#### Task prompt
Transcribe the data exactly.

*** Given information ***

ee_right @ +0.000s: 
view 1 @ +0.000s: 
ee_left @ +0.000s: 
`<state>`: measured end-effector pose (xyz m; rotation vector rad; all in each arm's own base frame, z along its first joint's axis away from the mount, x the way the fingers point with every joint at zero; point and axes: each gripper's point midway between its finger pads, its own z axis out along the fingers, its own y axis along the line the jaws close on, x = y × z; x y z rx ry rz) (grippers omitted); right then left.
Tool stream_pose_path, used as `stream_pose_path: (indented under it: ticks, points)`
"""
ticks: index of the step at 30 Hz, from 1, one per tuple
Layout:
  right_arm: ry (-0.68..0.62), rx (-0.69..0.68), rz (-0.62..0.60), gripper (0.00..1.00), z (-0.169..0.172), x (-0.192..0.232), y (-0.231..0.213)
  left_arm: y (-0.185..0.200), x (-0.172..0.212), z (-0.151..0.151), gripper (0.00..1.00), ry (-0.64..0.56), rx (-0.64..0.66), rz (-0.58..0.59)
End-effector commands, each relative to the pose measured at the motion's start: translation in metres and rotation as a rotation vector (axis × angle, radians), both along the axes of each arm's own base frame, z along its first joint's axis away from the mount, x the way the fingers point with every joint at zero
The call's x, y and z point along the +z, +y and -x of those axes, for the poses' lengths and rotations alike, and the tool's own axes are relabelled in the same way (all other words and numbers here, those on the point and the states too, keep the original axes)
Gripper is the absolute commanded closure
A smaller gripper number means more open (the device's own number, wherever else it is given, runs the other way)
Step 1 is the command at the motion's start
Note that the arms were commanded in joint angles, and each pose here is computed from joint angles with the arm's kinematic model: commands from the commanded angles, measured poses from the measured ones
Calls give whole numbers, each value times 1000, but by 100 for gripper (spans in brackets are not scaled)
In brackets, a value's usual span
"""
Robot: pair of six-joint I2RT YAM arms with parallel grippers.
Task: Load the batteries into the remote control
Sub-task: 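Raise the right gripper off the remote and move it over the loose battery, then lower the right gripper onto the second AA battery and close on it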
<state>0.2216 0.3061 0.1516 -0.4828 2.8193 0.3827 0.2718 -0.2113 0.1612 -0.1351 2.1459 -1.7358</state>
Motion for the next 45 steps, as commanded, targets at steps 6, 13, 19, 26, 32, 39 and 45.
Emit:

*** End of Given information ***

#### Final answer
ee_right @ +0.000s: 
view 1 @ +0.000s: 
ee_left @ +0.000s: 
`<state>`: measured end-effector pose (xyz m; rotation vector rad; all in each arm's own base frame, z along its first joint's axis away from the mount, x the way the fingers point with every joint at zero; point and axes: each gripper's point midway between its finger pads, its own z axis out along the fingers, its own y axis along the line the jaws close on, x = y × z; x y z rx ry rz) (grippers omitted); right then left.
Tool stream_pose_path, used as `stream_pose_path: (indented under it: ticks, points)`
"""
ticks: index of the step at 30 Hz, from 1, one per tuple
Layout:
  right_arm: ry (-0.68..0.62), rx (-0.69..0.68), rz (-0.62..0.60), gripper (0.00..1.00), z (-0.169..0.172), x (-0.192..0.232), y (-0.231..0.213)
  left_arm: y (-0.185..0.200), x (-0.172..0.212), z (-0.151..0.151), gripper (0.00..1.00), ry (-0.64..0.56), rx (-0.64..0.66), rz (-0.58..0.59)
End-effector commands, each relative to the pose measured at the motion's start: translation in metres and rotation as a rotation vector (axis × angle, radians), both along the axes of each arm's own base frame, z along its first joint's axis away from the mount, x the way the fingers point with every joint at zero
The call's x, y and z point along the +z, +y and -x of those axes, for the poses' lengths and rotations alike, and the tool's own axes are relabelled in the same way (all other words and numbers here, those on the point and the states too, keep the original axes)
Gripper is the absolute commanded closure
A smaller gripper number means more open (the device's own number, wherever else it is given, runs the other way)
Step 1 is the command at the motion's start
Note that the arms were commanded in joint angles, and each pose here is computed from joint angles with the arm's kinematic model: commands from the commanded angles, measured poses from the measured ones
Calls give whole numbers, each value times 1000, but by 100 for gripper (spans in brackets are not scaled)
In brackets, a value's usual span
"""
Robot: pair of six-joint I2RT YAM arms with parallel grippers.
Task: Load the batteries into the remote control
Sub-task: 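Raise the right gripper off the remote and move it over the loose battery, then lower the right gripper onto the second AA battery and close on it
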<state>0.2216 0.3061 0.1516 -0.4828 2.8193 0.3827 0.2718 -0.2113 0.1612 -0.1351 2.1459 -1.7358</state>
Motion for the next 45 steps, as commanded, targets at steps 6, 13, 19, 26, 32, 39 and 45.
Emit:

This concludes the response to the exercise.